To relieve pressure on the French fighting the bloody battle of Verdun, an Allied offensive was launched on the Somme sector. It was decided that the objective was to be the high ground of the Thiepval-Pozieres ridge. General Sir Henry Rawlinson’s British Fourth Army would deliver the main attack, with two divisions of General Sir Edmund Allenby’s Third Army protecting his left flank. On the Allied right, General Fayolle’s French Sixth Army would advance either side of the river Somme. Once the offensive was under way, a breakout force, consisting of the Cavalry Corps and two of Rawlinson’s infantry divisions, would form under Lieutenant General Hubert Gough and be known as the Reserve Army.
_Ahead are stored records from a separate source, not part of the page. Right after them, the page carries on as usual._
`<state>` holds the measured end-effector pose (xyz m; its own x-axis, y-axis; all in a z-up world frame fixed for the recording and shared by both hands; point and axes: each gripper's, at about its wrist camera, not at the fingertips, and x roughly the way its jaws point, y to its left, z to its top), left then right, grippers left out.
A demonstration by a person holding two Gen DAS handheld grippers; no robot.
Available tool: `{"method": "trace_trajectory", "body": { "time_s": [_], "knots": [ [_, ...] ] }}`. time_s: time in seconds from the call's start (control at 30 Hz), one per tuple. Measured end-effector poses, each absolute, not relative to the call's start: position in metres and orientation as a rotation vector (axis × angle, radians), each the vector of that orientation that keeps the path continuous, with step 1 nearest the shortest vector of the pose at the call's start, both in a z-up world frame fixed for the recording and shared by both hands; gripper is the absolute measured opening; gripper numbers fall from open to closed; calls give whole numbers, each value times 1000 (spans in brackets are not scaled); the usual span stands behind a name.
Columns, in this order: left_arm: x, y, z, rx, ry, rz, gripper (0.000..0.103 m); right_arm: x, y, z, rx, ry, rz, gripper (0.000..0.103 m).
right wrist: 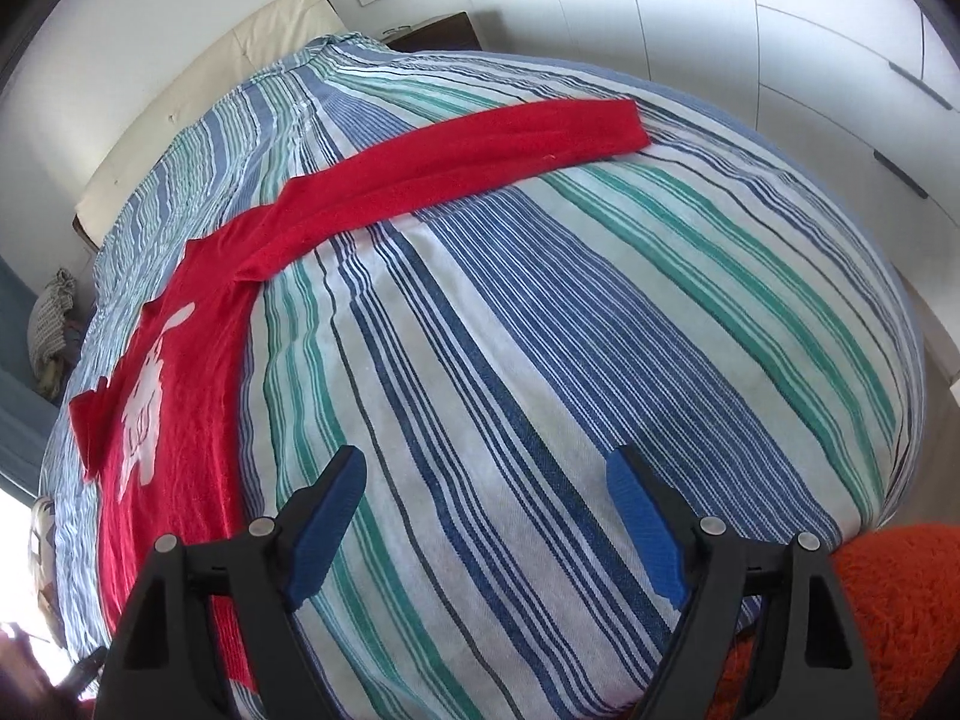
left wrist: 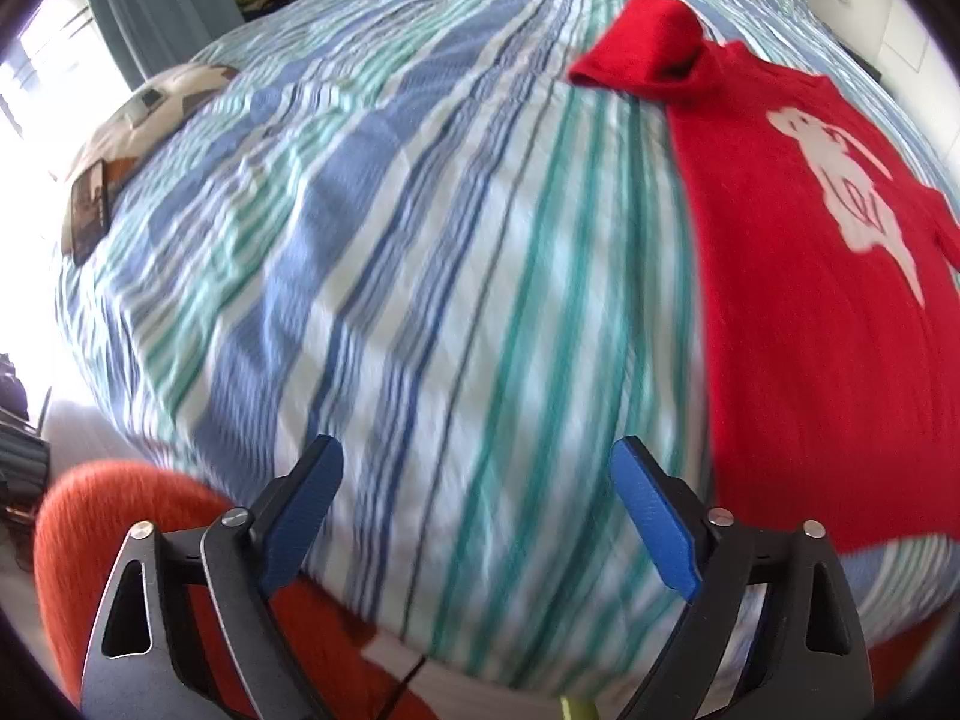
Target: Fold small clothes
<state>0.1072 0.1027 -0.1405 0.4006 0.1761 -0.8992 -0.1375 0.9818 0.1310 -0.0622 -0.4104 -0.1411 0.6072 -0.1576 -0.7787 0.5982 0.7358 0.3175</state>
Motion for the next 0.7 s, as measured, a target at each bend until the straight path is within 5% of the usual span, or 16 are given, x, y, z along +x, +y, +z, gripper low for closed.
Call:
{"method": "trace_trajectory", "body": {
  "time_s": [0.2,0.47,0.57,0.7],
  "knots": [
    [140,130,-168,-47,1219,238,103,-62,-408,-145,590,828,-463,85],
    [128,132,-179,-70,1139,211,103,-57,-403,-148,577,844,-471,90],
    [131,136,-160,-84,1211,187,101,-58,-404,-148,583,844,-461,90],
    [149,114,-101,-86,1076,57,101,-58,-406,-150,599,844,-451,91]
  ]
}}
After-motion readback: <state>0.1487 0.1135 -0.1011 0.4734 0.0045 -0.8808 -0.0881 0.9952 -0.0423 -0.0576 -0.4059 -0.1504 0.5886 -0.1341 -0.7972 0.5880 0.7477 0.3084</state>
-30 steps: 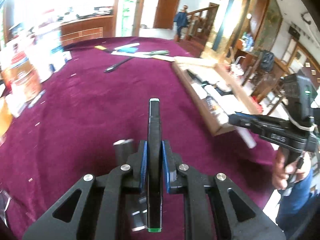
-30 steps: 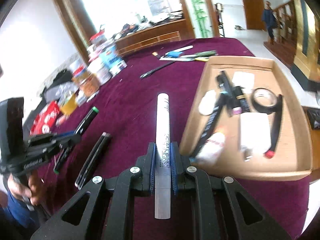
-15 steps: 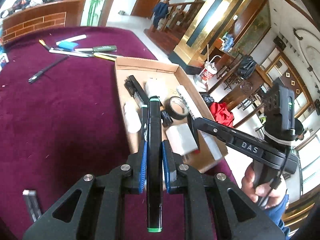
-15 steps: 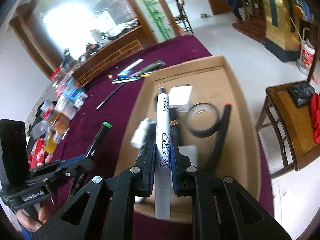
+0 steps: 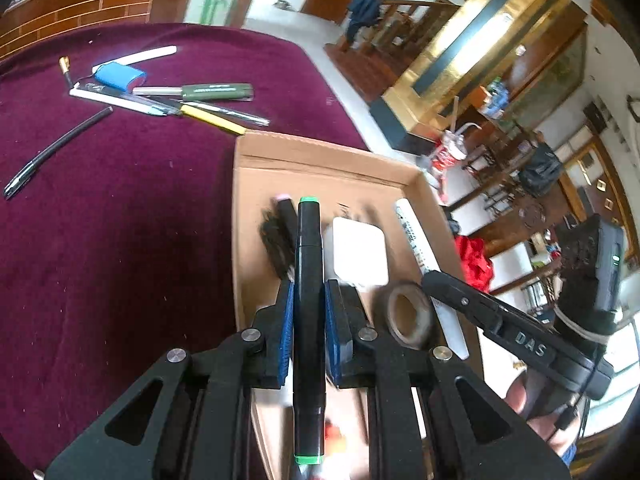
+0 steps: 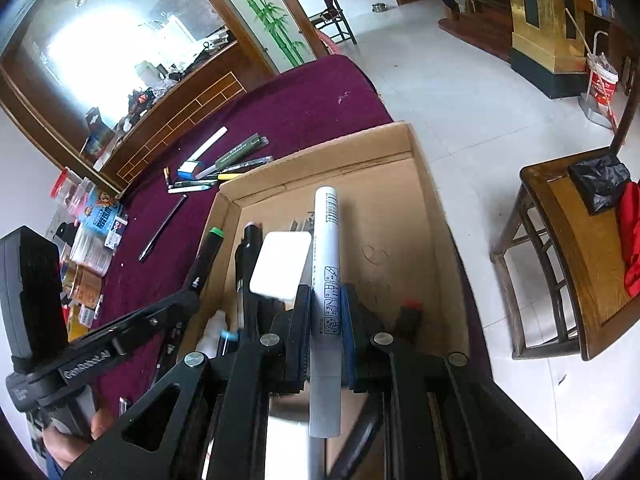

This offensive was to be the first major test for Kitchener’s New Army divisions. Some regular commanders and their staffs so lacked confidence in the ability of these formations to execute such elementary tactical movements as controlled rushes by groups across fire-swept ground that they insisted on their attacking in straight lines at walking pace. Also available were ten Commonwealth divisions (five from Australia, four from Canada, one from New Zealand) and a South African brigade.

Starting the Somme offensive

The offensive was planned to commence on 29 June but was postponed until 1 July.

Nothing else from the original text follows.